### EXERCISE DESCRIPTION:
Go to the line in the data below that contains "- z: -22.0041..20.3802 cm". Write it out exactly, along with every later line through the last, and nothing else.

- - - - -

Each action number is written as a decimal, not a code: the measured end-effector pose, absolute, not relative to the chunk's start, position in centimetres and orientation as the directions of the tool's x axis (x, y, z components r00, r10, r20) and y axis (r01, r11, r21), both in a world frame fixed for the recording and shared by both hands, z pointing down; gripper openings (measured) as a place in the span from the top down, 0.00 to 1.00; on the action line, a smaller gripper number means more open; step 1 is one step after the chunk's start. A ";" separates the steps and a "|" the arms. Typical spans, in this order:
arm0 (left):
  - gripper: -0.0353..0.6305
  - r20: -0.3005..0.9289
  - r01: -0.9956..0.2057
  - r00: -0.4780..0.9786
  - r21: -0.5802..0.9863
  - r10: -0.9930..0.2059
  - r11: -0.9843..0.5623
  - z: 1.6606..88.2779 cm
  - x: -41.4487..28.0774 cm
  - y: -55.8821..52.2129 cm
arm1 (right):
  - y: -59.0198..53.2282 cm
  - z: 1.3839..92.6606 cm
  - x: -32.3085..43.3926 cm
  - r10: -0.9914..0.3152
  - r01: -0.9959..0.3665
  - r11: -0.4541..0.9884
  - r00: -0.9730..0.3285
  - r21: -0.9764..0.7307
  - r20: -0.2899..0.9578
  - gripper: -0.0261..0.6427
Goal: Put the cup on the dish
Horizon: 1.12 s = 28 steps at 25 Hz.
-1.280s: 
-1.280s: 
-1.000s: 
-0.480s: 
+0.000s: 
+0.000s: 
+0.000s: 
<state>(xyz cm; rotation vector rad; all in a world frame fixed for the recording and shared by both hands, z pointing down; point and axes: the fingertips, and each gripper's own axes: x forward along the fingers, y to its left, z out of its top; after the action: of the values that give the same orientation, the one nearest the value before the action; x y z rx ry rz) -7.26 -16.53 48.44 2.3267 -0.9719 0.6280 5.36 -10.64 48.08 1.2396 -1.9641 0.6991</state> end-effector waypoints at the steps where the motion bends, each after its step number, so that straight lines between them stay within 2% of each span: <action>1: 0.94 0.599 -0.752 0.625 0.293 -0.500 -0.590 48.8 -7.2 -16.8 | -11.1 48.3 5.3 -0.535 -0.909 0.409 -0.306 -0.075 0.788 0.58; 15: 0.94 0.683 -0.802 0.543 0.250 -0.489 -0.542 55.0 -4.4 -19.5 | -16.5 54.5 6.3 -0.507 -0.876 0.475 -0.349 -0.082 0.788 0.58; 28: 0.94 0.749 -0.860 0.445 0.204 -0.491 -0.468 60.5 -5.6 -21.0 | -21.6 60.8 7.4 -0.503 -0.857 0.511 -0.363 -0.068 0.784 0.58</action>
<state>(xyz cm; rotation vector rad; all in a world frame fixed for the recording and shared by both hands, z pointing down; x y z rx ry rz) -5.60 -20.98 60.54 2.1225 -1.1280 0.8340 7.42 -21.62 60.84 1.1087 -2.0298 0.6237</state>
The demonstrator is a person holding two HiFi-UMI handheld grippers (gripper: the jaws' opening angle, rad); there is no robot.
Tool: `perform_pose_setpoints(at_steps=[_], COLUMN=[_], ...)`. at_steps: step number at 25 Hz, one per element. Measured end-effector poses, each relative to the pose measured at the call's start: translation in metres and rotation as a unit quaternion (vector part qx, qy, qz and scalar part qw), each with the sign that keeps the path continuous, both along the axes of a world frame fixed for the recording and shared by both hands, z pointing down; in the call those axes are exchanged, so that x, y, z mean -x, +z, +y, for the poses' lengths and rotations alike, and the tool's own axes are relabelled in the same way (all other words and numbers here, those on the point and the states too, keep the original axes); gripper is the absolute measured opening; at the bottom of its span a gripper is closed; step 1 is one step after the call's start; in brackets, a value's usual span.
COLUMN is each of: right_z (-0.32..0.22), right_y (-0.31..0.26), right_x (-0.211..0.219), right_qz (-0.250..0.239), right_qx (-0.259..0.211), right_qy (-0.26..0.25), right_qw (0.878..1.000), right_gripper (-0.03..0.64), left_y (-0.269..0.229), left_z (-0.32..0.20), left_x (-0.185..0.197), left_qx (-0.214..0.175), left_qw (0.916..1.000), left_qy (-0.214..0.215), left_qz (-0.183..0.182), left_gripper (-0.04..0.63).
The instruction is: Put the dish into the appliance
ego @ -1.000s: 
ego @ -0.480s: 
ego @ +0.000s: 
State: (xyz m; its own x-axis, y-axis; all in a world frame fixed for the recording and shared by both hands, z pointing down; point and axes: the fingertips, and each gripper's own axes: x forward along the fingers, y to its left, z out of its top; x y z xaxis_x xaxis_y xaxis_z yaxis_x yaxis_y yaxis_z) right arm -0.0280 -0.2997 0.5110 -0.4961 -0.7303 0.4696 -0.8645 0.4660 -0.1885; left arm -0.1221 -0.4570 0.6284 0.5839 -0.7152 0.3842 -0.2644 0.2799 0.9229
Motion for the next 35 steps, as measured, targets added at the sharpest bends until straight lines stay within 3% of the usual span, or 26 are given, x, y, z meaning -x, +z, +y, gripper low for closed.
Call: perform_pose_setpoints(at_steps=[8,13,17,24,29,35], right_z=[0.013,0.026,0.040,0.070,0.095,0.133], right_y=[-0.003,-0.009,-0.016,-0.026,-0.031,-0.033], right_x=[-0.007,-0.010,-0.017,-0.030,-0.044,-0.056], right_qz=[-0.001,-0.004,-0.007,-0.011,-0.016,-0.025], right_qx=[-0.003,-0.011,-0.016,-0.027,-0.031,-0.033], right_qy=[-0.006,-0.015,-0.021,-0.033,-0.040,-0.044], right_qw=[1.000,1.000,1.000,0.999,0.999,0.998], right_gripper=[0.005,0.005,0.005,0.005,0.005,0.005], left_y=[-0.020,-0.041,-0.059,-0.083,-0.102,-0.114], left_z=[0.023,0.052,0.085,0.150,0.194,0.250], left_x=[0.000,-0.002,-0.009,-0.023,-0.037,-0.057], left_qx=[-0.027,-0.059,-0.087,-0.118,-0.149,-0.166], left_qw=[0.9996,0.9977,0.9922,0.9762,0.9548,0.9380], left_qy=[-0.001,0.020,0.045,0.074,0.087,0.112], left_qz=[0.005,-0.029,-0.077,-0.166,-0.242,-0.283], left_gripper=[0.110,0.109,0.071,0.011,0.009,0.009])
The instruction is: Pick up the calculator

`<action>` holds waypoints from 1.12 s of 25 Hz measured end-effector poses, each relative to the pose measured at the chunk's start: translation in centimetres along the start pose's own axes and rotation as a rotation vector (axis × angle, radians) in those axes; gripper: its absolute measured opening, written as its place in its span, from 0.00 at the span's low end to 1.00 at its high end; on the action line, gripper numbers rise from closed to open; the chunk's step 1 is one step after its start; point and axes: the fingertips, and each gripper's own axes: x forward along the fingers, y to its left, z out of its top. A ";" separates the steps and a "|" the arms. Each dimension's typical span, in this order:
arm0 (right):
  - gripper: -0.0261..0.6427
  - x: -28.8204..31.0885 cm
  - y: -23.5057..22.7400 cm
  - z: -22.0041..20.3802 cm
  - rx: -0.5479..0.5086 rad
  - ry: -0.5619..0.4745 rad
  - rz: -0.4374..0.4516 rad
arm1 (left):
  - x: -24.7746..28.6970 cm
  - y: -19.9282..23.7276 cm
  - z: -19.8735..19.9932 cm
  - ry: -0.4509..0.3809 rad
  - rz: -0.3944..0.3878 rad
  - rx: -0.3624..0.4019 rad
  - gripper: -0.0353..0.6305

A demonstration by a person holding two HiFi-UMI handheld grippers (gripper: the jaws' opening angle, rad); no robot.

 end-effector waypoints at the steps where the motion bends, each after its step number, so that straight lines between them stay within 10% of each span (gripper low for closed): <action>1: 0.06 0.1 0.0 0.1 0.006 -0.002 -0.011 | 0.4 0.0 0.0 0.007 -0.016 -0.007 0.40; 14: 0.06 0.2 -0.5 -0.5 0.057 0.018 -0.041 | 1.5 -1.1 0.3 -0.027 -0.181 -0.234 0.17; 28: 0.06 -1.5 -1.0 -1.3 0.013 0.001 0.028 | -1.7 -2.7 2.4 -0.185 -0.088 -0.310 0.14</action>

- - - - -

### TASK RESULT:
  - z: -22.0041..20.3802 cm
  - rx: -0.5479..0.5086 rad
  - ry: -0.5619..0.4745 rad
  - rz: -0.4374..0.4516 rad
arm1 (left):
  - x: -24.7746..28.6970 cm
  - y: -19.9282..23.7276 cm
  - z: -19.8735..19.9932 cm
  - ry: -0.4509..0.3809 rad
  - rz: -0.3944..0.3878 rad
  - rx: -0.3624..0.4019 rad
  - gripper: -0.0353..0.6305

A demonstration by a person holding two HiFi-UMI handheld grippers (gripper: the jaws' opening angle, rad); no robot.

 end-effector waypoints at the steps where the motion bends, each after its step number, so that straight lines between them stay within 10% of each span (gripper low for closed): <action>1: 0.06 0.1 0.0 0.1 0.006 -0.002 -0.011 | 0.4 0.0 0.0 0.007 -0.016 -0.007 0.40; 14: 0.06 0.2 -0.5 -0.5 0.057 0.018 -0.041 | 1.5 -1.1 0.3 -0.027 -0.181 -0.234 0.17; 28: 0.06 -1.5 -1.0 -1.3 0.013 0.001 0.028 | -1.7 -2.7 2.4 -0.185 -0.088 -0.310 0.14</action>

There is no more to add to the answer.